Investor demand for upside exposure in Chinese equities remains muted, even as US-China trade talks show progress. The options market now reflects a more balanced outlook, with traders shifting from aggressive buying to net selling of options, signalling caution about further gains.
Geopolitical uncertainty also weighs heavily on sentiment. The prospect of continued US tariffs, especially under a potential second Trump administration, keeps investors wary of betting on a sustained Chinese market rally. Unpredictability in US policy is prompting investors to temper their bullishness, anticipating more volatility as geopolitical tensions evolve.

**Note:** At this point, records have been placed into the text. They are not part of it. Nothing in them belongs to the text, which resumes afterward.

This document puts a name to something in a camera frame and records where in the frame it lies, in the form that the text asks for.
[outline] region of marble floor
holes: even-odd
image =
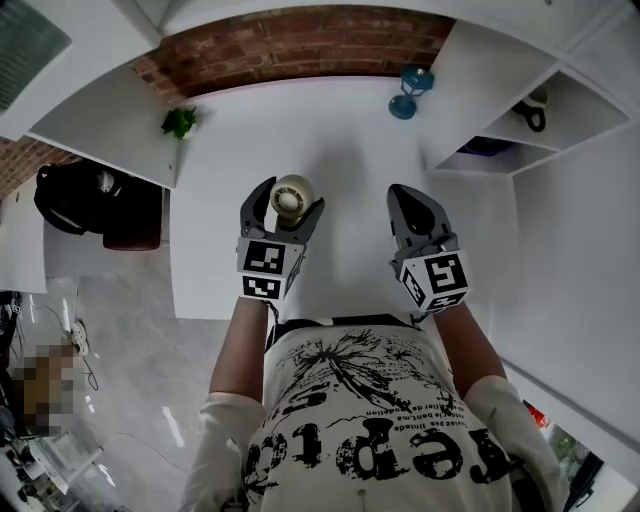
[[[75,419],[104,453],[71,492],[96,511],[176,510],[227,322],[175,318],[168,247],[132,271],[54,279],[47,295],[26,295],[27,353],[60,342],[58,319],[46,307],[63,324],[75,316],[84,322],[98,383],[96,391],[84,382]]]

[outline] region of white table
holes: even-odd
[[[326,209],[285,317],[413,309],[388,264],[396,250],[386,205],[392,183],[430,193],[447,209],[469,253],[471,300],[509,292],[517,254],[510,178],[427,173],[420,149],[424,118],[399,121],[387,109],[398,86],[399,80],[385,78],[291,80],[191,102],[207,114],[182,148],[171,196],[176,316],[231,317],[240,290],[240,205],[260,182],[286,174],[307,177]]]

Looking ahead, there are some reasons for optimism. Chinese stocks are trading at significant discounts relative to US and Indian equities, with average price-to-earnings ratios around 11–15x compared to much higher levels in India and the US. This valuation gap, combined with ongoing government stimulus-including broad rate cuts, stock market stabilisation funds, and relief for local governments-could attract foreign capital back to China in 2025. Some believe these measures may help China’s equity market continue its upward trend from 2024, especially if further stimulus surprises materialise.
Still, the recovery is fragile. Investors are closely monitoring upcoming Chinese economic data, such as retail sales and industrial production, for further signs of resilience or weakness. While the easing of trade tensions is a positive step, more concrete actions are needed to fully restore confidence and catalyse a new phase of market leadership for Chinese and US companies alike.